# Plotting

If you are working with data, at some point you will want to plot it. Here we introduce plotting at first through pandas, and them move on to matplotlib.

In [1]:
%matplotlib inline
import numpy as np
import matplotlib.pyplot as plt
import pandas as pd

In [3]:
combined = pd.read_csv("data/combined_population_votes.csv", index_col='State')
combined.head(7)

## Plotting using Pandas

You can make simple plots very easily with pandas:

A bar graph uses bars to compare data among different categories. Note this is the `plot` method of the Pandas `Series` object

In [4]:
combined['Votes'].plot(kind="barh")

Well that isnt quite readable. Pandas plots are actually matplotlib plots, and we can use matplotlib commands to set ourselves up. Here we increase the verical size of the **current figure**, created by calling `plt.figure`. Pandas will then plot into the current figure

In [5]:
plt.figure(figsize = (6, 15))
combined['Votes'].plot(kind="barh");

Ok, so thats better. What is happening under the hood is that a figure is created, and then the figure holds a set of axes, and these are what pandas seizes upon to do its plotting into.

More explicitly:

In [6]:
fig = plt.figure(figsize = (6, 15))
ax = fig.gca() # get current axes for figure
combined['Votes'].sort_values(ascending = True).plot(ax=ax, kind="barh");

Bar charts are not the only kind of charts pandas supports. You can do histograms as well.

In [7]:
combined.Votes.hist()

## Coarse and fine grain

Histograms depend on the binzsize, or number of bins. Here we are looking at the number of electoral votes, so you might want to see all the individual votes in states

In [8]:
combined.Votes.hist(bins=np.arange(1, 60, 1, dtype='int'))
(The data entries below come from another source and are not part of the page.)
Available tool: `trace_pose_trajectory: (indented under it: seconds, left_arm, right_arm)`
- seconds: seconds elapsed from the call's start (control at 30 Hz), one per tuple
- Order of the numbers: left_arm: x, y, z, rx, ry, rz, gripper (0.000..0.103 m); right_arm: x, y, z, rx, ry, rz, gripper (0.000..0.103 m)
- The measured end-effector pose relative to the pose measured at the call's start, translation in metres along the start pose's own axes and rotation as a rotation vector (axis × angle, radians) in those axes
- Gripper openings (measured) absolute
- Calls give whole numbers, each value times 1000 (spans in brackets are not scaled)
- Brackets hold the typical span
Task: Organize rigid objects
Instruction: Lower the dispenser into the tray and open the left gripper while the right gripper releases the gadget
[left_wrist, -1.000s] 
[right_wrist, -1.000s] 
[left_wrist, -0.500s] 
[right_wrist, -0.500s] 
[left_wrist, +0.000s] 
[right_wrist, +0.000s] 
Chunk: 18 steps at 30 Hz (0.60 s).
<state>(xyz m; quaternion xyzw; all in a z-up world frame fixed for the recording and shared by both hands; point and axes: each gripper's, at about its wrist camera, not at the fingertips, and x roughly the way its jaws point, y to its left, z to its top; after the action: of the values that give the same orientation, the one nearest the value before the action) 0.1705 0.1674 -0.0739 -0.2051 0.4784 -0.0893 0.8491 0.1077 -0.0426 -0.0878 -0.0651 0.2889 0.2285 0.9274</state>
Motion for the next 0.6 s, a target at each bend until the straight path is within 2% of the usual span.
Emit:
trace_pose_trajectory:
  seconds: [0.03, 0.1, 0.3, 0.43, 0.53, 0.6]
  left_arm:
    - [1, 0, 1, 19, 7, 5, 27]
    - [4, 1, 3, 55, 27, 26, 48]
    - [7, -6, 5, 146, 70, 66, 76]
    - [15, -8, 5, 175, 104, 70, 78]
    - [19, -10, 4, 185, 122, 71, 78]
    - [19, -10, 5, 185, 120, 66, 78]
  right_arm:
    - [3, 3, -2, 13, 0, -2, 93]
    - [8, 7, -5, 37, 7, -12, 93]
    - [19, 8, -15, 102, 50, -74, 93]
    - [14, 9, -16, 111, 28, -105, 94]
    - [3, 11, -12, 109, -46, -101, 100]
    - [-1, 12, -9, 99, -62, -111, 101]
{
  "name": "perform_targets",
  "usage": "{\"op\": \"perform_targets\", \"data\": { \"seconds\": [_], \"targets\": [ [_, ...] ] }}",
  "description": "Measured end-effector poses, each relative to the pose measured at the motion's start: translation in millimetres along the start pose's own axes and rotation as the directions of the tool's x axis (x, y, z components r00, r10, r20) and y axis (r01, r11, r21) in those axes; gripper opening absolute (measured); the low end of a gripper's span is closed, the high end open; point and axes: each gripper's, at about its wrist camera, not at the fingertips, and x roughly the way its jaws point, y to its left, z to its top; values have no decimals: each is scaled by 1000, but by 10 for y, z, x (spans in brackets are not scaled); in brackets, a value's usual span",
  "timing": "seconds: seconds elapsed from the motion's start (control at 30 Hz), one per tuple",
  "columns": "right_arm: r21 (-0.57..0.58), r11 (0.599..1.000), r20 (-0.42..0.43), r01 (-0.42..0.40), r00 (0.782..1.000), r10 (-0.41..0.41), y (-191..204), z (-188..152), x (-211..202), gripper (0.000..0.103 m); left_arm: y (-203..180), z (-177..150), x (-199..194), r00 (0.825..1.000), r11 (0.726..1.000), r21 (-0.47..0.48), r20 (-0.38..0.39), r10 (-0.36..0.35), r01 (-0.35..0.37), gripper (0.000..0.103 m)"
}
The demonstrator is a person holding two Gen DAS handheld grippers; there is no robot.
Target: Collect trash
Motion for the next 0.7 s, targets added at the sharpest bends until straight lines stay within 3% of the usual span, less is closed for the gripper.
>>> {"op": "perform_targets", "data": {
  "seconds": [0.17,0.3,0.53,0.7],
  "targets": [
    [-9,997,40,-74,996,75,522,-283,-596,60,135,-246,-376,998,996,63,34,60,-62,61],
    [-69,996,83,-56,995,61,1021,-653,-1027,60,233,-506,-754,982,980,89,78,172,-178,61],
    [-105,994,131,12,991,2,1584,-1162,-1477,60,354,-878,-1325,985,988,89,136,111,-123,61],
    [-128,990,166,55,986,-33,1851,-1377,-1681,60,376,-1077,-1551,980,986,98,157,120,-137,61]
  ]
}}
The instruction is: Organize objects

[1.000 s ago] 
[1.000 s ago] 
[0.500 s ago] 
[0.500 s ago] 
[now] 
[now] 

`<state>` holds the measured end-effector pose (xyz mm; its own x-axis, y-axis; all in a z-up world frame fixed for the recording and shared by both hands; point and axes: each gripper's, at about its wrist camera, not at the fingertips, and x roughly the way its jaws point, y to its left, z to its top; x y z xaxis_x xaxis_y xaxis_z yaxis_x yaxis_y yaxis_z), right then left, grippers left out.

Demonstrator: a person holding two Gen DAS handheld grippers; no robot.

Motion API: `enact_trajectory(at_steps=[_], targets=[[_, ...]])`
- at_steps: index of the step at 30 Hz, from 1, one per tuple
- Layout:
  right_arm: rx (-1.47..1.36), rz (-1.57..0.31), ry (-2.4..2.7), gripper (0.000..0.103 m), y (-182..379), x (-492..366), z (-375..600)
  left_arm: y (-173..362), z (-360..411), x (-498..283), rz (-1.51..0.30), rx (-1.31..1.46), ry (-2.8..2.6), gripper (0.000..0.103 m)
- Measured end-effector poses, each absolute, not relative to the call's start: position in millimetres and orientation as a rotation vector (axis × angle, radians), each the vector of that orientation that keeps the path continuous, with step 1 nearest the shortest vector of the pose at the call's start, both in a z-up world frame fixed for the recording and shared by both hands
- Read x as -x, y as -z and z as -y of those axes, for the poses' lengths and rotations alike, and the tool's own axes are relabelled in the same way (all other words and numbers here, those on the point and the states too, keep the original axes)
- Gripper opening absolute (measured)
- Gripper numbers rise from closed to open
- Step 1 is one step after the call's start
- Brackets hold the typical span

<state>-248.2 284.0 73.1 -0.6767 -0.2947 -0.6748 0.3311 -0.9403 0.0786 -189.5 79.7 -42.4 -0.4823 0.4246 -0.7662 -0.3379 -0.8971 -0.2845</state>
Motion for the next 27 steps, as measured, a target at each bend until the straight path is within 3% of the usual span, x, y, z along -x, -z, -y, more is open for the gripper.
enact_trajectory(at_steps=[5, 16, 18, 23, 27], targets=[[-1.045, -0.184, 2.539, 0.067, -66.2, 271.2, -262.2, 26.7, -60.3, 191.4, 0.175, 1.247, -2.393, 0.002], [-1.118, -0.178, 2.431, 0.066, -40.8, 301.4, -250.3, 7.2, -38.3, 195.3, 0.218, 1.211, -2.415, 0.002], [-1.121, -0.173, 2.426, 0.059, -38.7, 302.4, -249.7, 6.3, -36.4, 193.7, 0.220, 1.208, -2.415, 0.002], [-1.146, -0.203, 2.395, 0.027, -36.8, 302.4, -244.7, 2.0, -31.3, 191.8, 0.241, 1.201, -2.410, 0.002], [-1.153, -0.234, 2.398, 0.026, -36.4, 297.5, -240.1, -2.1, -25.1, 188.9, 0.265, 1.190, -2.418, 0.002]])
But going down to this amount of bins, or fine-grain, often hides structure in the data. Perhaps a binning every 5 votes tells us more about which states have more power. Here you see that there are 18 stated with 20 votes, but 8 states with 10-15, and 5 states with 15 and 20 that have significant power

In [9]:
combined.Votes.hist(bins=np.arange(1, 60, 5, dtype='int'));

If you coarse grain too much, you are not getting any useful information. 40 states have upto 15 electoral votes..

In [10]:
combined.Votes.hist(bins=4);

## Plots and scatterplots in pandas

There are many plotting routines in pandas, but let us see how to do scatter plots and line plots in pandas, as these types are the ones you encounter the most. (all options at https://pandas.pydata.org/pandas-docs/stable/user_guide/visualization.html)

In [11]:
combined.sort_values('Votes').plot(x = 'Votes', y='popmills')

A line plot is not really the right kind of plot to use for this. It makes no sense to connect these points..they are just different states. And we had to sort to make sure the lines were not all over the place.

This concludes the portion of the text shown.